Best CD, MM Rates & Bank Special Deals Thread 2023 - Please post updates here

Status
Not open for further replies.
Available this morning on Schwab:

46593LV63 - JP Morgan Chase Bank OH 5.45% CD 06/17/2024 Callable
949764AG9 - Wells Fargo Bank, Nt SD 5.25% CD 03/15/2024
61690U3B4 - Morgan Stanley Bank, UT 5.25% CD 03/15/2024

There are more non-callables in the 18-24 month range at 5.25% and some callables as high as 5.5% for 2 years.
 
New CD (DSN371986) - Fidelity has 5.4% 03/17/2023 settlement (Callable starting 03/17/2024, 1 Year) 10-Year Celtic Bank

New CD (CCDCHN2) - ML has 5.5% (Callable starting 06/17/2023, 3 Months) 2-Year JPM

10 year CD but you are just begging them to give your money back in a worse market. I have heard people say "that's fine, I will find something good to buy then". Sure, but you will be in a different market, by definition, with lower rates.

No, thank you.
 
Yes, the war on savers is over (or so it seems).

My assets do not have to keep up with inflation. My income does. Our income last year rose several multiples of the inflation rate even at 2-4% interest rates even if our asset growth was flat. This year income growth will be even better (on a nominal basis) given 4-5% interest at a minimum.

jldavid47, are you all in bonds? Not sure why you would call it a war on savers if you are mostly in equities (as most of us seem to be).

The higher rates are kind of a war on equities if you want to use that terminology. Virtually every time Fed speaks stocks fall.
 
I'm not buying these, just sharing for purposes of market direction. Honestly my alternate approach was I bought a small position of 6.64% 15-year callable agencies instead. With my state/local tax rate, worth a bump more than that and still 2% more than my MM fund in the short-term until they are called. Sure, if rates go up to 7% then I lose, but if they go that high, this is just a small laddered position and we will have bigger problems at those rates ha.
 
Logged on to Schwab this morning. ~5.25% seems more common now and ~5.5% for Callable. Life is getting interesting. I think they may be anticipating a 50bps hike in a couple of weeks.

While on the subject of Schwab, I had a long chat with a rep yesterday. He said, and he double checked, that one could buy a CD without any funds in their "Sweep" account, and as long as you do have funds by the settlement date all will be OK. So, if one buys a new issue CD and the settlement date is say 2 weeks away, as long as one has sold their prime MM fund by the day before the settlement date, all would be good. That saves putting funds into their low yield sweep account and missing out on a couple of weeks interest.
 
Last edited:
Ivy Savings Bank just introduced what they are calling an "Indexed Savings Account". It will automatically adjust on the first of each month to the 1 month T Bill rate, which is currently 4.75%. We have been placing our emergency fund money at Ivy Bank for the past 9 months or so in their "High Yield Savings Account" and most recently have been receiving a 4.25%. That account is still offerred.
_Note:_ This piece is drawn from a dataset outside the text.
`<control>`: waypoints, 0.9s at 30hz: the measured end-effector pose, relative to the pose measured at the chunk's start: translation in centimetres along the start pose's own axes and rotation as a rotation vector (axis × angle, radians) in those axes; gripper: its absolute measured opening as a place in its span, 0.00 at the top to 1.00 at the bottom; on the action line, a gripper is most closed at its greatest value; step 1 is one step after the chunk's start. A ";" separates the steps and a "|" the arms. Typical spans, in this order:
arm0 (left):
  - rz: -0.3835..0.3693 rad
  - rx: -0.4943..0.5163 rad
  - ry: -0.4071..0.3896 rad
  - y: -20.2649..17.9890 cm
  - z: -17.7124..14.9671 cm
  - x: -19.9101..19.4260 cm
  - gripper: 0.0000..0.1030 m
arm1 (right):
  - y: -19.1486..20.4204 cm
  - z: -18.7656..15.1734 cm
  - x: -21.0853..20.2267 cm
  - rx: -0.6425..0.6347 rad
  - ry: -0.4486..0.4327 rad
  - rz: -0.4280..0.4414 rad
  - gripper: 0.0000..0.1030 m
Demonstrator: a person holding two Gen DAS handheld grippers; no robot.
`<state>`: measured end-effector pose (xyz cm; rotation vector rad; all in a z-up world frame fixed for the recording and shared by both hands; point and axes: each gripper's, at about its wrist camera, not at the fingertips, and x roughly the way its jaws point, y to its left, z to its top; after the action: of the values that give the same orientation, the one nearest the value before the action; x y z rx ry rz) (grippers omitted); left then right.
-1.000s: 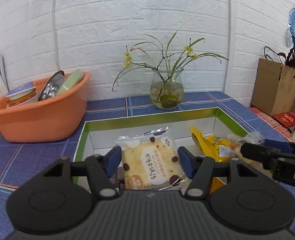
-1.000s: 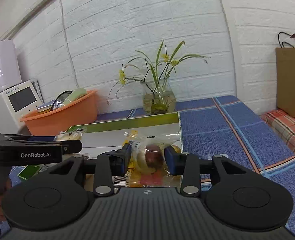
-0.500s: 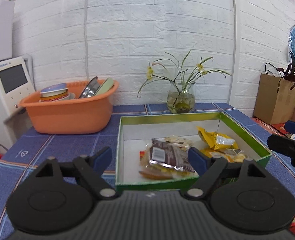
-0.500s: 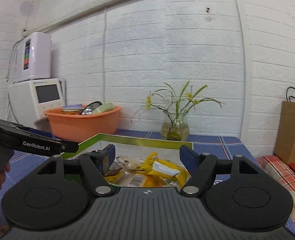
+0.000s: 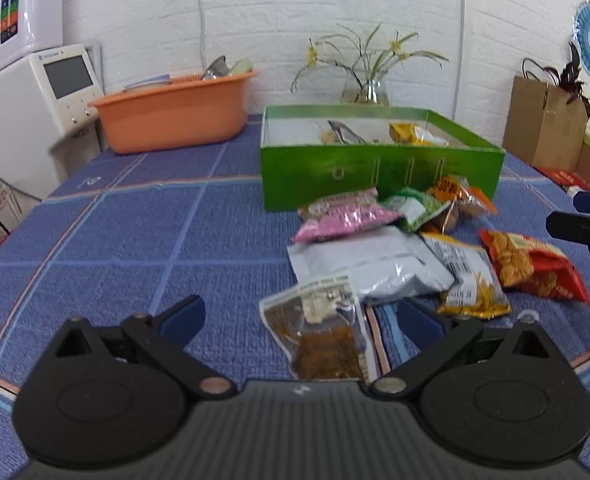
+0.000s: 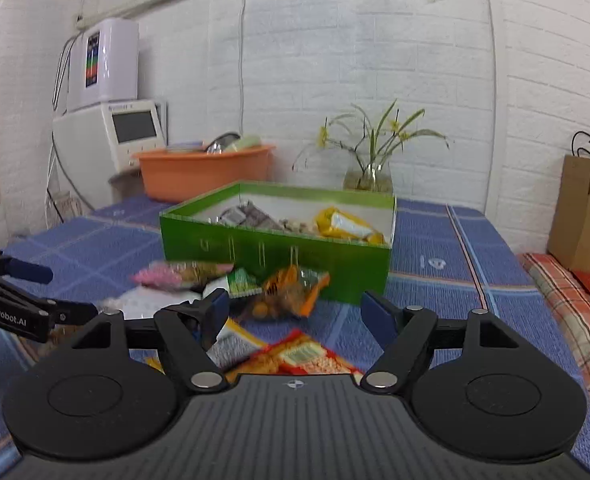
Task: Organize snacks
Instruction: 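Grasp a brown jerky pack with the left gripper while the right grasps the red snack bag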
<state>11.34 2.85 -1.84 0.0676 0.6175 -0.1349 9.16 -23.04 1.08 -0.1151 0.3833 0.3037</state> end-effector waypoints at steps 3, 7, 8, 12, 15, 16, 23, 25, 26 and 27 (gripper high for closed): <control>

In the past that rate has been aggressively adjusted to be in the rate range offered by the most competitive banks. It will be interesting to see if they continue to be as aggressive with their HY rate, now that they are offering the Index Savings Account. At any rate the Customer Rep just changed the designation on our account to Index, so that we will receive the 4.75%. We could maintain both and just move the money back and forth depending on which has the better rate. But again the rep said all we would have to do is call in to change it back to the HY type of account.

PS They have been an easy bank to deal with. Their online platform works well and their transfer in and out timing is good. Ivy's B&M sister is Cambridge Savings Bank.
 
Last edited:
Yes, the war on savers is over (or so it seems).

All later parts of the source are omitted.